Canada's University of Toronto says that it will build the country's most powerful and energy-efficient PC together with IBM. The PC, which will be able to process up to 360 trillion calculations per second, and store 60 times more data than the Library of Congress Web archive (five petabytes, if you even knew those existed!), will also likely break to top 20 list of fastest supercomputers in the world.
The PC will be built by IBM and UofT's SciNet Consortium, which includes the University of Toronto and associated research hospitals. It will employ a hybrid design, which gives it the capability to run multiple software applications at blazing speeds.
Adding to our country's accolades is the fact that the PC will be the second-largest system ever built on a university campus, and the largest supercomputer outside of the U.S.
The UofT system is expected to be fully operational by next summer.
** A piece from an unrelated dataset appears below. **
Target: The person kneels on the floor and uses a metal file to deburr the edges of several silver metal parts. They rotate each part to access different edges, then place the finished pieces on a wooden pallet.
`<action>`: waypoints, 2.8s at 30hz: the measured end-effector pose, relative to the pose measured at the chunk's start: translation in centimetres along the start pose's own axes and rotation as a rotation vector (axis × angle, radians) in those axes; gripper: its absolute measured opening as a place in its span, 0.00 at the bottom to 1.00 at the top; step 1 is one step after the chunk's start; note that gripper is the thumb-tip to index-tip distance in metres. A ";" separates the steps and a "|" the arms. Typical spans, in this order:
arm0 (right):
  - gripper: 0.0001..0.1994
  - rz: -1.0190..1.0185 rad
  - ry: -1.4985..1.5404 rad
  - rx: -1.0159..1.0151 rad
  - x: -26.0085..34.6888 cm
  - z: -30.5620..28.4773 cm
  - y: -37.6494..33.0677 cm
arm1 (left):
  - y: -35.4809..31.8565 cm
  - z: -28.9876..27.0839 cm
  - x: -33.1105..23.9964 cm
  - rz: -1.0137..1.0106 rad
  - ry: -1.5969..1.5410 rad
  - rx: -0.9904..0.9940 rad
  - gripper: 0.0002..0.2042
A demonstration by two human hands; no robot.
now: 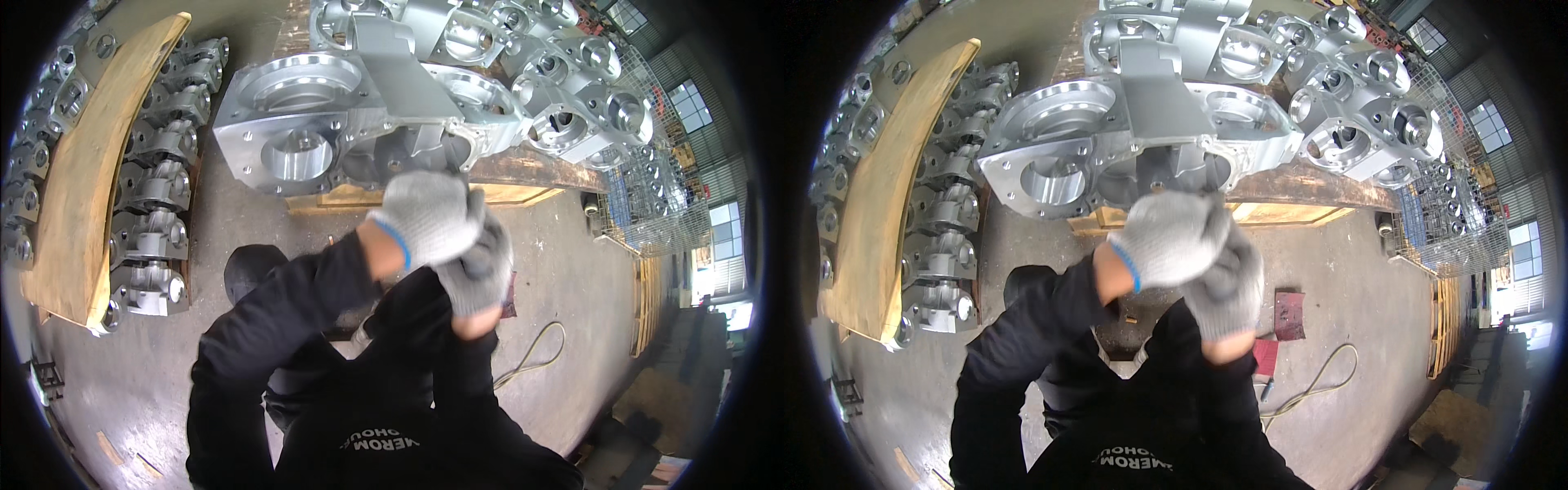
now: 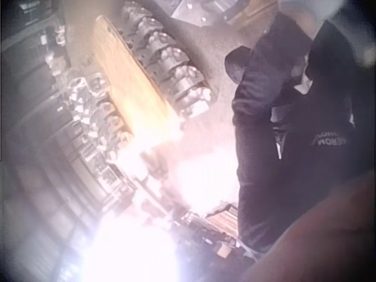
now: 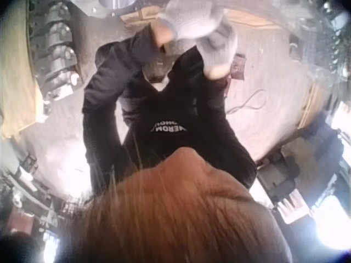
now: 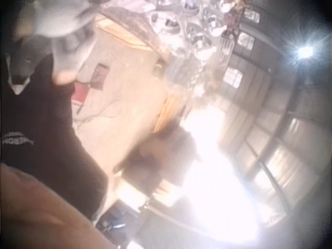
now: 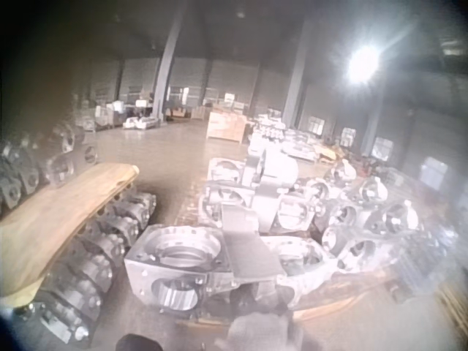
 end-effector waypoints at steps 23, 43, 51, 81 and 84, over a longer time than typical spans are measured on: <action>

Hey, if we can't kick butt in the Olympics, at least we have information technology research to fall back on!
It's highly unlikely that we'll see a PC like this one in someone's home any time soon: this baby will be used for major data analysis and research in areas like future risks, regional climate change, and the examination of modern scientific mysteries. But just imagine that one day, your kids, or their kids or grandkids, could be using a PC like this one to power their homes. And they'll look back fondly to those "ancient times" when something like a quad-core processor was the bee's knees of home computing technology.